----- SUPPLIED INFORMATION
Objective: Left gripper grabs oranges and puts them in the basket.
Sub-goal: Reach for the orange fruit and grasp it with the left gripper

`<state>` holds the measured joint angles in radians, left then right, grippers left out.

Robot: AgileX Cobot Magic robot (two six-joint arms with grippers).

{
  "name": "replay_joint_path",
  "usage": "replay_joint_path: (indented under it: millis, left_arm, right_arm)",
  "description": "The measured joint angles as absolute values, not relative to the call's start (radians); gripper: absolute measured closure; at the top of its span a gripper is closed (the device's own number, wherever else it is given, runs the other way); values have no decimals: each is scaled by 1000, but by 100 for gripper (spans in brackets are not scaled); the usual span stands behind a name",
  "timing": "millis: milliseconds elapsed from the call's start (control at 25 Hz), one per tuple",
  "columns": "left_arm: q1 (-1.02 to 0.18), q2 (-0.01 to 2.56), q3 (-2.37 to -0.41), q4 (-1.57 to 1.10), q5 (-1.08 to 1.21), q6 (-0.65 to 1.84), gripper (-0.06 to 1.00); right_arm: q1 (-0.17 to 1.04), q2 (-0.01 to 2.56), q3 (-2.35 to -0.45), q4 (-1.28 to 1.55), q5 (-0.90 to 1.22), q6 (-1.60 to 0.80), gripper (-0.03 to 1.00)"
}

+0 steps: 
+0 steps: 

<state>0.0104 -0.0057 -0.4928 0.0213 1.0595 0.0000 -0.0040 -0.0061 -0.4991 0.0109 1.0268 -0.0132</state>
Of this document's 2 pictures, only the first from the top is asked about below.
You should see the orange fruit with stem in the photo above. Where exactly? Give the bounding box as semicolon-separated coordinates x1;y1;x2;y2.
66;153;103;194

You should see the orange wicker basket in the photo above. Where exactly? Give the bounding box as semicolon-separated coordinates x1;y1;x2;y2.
----------
ASSIGNMENT → Transcribe the whole listing with every word preserved.

OUTPUT FOR THIS EXERCISE →
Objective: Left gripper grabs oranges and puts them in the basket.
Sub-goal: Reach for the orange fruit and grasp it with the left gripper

`<state>` holds the measured joint angles in radians, left then right, grippers left out.

Robot: AgileX Cobot Magic robot (two six-joint arms with grippers).

{
  "name": "replay_joint_path",
  "usage": "replay_joint_path: (indented under it: millis, left_arm, right_arm)",
  "description": "The measured joint angles as absolute values, not relative to the call's start (radians); gripper: absolute measured closure; at the top of its span a gripper is closed (the device's own number, wherever else it is given, runs the other way); values have no decimals: each is scaled by 1000, but by 100 for gripper (spans in brackets are not scaled); the usual span stands behind a name",
  "timing": "millis: milliseconds elapsed from the call's start (control at 25 Hz), one per tuple",
  "columns": "left_arm: q1 (-1.02 to 0.18), q2 (-0.01 to 2.56), q3 (-2.37 to -0.41), q4 (-1.57 to 1.10), q5 (-1.08 to 1.21), q6 (-0.65 to 1.84), gripper (-0.06 to 1.00); right_arm: q1 (-0.17 to 1.04), q2 (-0.01 to 2.56), q3 (-2.35 to -0.45), q4 (-1.28 to 1.55), q5 (-0.90 to 1.22), q6 (-1.60 to 0.80), gripper (-0.03 to 1.00)"
}

+0 steps: 
+0 steps: 

<state>0.0104 -0.0057 -0.4928 0.0213 1.0595 0.0000 -0.0040 -0.0061 -0.4991 0.0109 1.0268 -0.0132</state>
Of this document's 2 pictures, only the first from the top is asked about below.
You should see the orange fruit with stem in the photo above. Where exactly? Give the bounding box as semicolon-separated coordinates x1;y1;x2;y2.
66;153;103;194

You should see the orange wicker basket in the photo above. Where exactly? Give the bounding box as semicolon-separated coordinates x1;y1;x2;y2.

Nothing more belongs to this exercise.